* DIRECTIONS
Scan the entries below and give the number of lines containing "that", with no accompanying words.
[[ RAW DATA, beginning ]]
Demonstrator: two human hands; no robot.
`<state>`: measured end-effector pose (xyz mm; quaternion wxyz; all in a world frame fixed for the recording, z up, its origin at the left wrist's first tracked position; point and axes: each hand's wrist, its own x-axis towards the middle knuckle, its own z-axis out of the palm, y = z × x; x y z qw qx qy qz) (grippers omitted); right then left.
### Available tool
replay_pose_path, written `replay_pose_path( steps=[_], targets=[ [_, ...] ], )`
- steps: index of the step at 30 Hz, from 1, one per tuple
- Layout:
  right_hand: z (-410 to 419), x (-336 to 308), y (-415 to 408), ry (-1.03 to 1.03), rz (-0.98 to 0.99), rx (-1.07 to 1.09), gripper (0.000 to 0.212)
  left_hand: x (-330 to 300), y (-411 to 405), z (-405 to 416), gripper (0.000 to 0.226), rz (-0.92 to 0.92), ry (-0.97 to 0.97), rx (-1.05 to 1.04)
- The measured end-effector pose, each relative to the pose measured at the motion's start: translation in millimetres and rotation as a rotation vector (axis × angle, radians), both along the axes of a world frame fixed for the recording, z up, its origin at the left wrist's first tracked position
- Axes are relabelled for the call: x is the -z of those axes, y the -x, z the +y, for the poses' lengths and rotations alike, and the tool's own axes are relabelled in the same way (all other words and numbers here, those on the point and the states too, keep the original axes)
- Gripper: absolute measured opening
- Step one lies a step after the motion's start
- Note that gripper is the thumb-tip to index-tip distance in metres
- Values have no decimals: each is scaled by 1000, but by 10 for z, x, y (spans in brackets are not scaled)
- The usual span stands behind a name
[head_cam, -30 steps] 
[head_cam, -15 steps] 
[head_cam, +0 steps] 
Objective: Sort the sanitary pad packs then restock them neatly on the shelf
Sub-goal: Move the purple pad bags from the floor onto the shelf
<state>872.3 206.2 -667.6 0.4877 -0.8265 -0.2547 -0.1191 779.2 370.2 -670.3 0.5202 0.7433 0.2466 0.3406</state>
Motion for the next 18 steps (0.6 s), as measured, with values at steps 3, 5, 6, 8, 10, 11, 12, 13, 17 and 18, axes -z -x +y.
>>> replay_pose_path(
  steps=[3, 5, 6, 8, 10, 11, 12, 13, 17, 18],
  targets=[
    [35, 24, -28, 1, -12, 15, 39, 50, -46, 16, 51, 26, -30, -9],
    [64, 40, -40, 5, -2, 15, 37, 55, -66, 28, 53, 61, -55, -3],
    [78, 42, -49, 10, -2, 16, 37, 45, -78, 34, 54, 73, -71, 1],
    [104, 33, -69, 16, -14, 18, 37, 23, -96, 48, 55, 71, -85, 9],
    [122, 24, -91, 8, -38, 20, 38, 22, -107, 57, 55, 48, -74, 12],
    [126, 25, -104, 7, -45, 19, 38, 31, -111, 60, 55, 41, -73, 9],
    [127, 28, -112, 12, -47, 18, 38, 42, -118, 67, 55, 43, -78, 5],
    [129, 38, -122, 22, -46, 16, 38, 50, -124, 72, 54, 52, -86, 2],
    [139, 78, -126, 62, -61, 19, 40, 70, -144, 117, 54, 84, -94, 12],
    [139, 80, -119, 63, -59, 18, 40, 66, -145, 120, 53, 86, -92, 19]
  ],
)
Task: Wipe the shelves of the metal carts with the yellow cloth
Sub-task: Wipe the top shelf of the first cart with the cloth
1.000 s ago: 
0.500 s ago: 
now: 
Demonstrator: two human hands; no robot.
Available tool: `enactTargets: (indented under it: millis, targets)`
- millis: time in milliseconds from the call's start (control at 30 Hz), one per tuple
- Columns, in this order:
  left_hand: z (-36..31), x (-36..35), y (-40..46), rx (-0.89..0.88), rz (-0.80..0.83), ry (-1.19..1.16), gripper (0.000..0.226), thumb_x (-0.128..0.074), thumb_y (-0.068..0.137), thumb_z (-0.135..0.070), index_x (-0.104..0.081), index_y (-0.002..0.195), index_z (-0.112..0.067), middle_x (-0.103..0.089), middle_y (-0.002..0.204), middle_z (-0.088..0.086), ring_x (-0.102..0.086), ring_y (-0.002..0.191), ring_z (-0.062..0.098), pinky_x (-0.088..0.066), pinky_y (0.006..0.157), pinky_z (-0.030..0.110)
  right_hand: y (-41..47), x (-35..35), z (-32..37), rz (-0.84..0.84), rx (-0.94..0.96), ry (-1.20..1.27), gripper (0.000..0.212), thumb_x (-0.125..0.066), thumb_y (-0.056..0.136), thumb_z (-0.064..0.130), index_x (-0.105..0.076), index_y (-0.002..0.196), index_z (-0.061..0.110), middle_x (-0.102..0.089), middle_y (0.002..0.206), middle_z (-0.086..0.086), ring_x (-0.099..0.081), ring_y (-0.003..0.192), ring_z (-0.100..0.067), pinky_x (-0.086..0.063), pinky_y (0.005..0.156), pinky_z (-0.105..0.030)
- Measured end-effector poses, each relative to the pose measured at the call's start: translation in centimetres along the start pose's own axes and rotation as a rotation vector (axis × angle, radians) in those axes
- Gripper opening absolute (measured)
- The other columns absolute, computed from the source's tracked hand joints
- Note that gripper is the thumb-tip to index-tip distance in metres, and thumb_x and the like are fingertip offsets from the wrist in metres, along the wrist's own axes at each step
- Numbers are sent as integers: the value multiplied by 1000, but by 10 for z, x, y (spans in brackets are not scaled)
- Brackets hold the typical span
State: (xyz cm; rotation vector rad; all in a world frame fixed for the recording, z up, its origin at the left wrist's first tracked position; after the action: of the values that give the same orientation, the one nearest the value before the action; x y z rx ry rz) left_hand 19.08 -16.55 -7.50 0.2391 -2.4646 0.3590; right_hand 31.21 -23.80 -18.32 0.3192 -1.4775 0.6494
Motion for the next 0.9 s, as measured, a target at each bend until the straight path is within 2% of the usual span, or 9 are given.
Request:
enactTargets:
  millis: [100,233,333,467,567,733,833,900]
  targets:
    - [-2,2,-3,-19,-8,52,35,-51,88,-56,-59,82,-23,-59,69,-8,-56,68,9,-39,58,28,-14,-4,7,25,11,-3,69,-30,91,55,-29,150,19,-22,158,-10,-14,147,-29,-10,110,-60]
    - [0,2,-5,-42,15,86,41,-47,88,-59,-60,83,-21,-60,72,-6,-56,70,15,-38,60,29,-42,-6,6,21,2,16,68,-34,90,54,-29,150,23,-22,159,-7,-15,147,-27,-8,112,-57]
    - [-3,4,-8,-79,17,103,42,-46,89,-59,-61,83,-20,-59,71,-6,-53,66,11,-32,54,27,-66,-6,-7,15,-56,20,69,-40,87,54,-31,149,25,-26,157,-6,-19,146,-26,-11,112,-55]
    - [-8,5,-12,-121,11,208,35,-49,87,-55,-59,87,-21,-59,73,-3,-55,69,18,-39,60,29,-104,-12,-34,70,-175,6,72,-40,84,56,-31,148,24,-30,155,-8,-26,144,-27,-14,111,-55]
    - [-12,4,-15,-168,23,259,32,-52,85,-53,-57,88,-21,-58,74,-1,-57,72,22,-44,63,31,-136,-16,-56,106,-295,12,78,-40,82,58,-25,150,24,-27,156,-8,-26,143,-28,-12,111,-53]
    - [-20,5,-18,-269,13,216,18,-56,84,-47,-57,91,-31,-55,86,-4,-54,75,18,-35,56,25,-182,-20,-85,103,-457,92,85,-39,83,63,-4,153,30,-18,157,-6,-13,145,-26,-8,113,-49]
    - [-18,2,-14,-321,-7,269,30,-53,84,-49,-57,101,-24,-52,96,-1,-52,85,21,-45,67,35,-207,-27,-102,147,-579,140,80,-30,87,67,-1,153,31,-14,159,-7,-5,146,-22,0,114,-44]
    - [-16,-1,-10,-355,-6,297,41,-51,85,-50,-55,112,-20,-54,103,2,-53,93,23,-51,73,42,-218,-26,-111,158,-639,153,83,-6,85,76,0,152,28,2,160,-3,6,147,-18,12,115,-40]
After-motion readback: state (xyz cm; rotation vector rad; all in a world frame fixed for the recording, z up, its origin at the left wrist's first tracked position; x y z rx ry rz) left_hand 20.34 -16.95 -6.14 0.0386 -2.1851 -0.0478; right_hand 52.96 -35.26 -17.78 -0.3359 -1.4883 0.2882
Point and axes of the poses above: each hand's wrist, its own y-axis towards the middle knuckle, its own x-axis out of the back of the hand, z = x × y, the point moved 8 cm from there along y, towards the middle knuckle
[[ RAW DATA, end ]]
* RESULT FOR THIS EXERCISE
3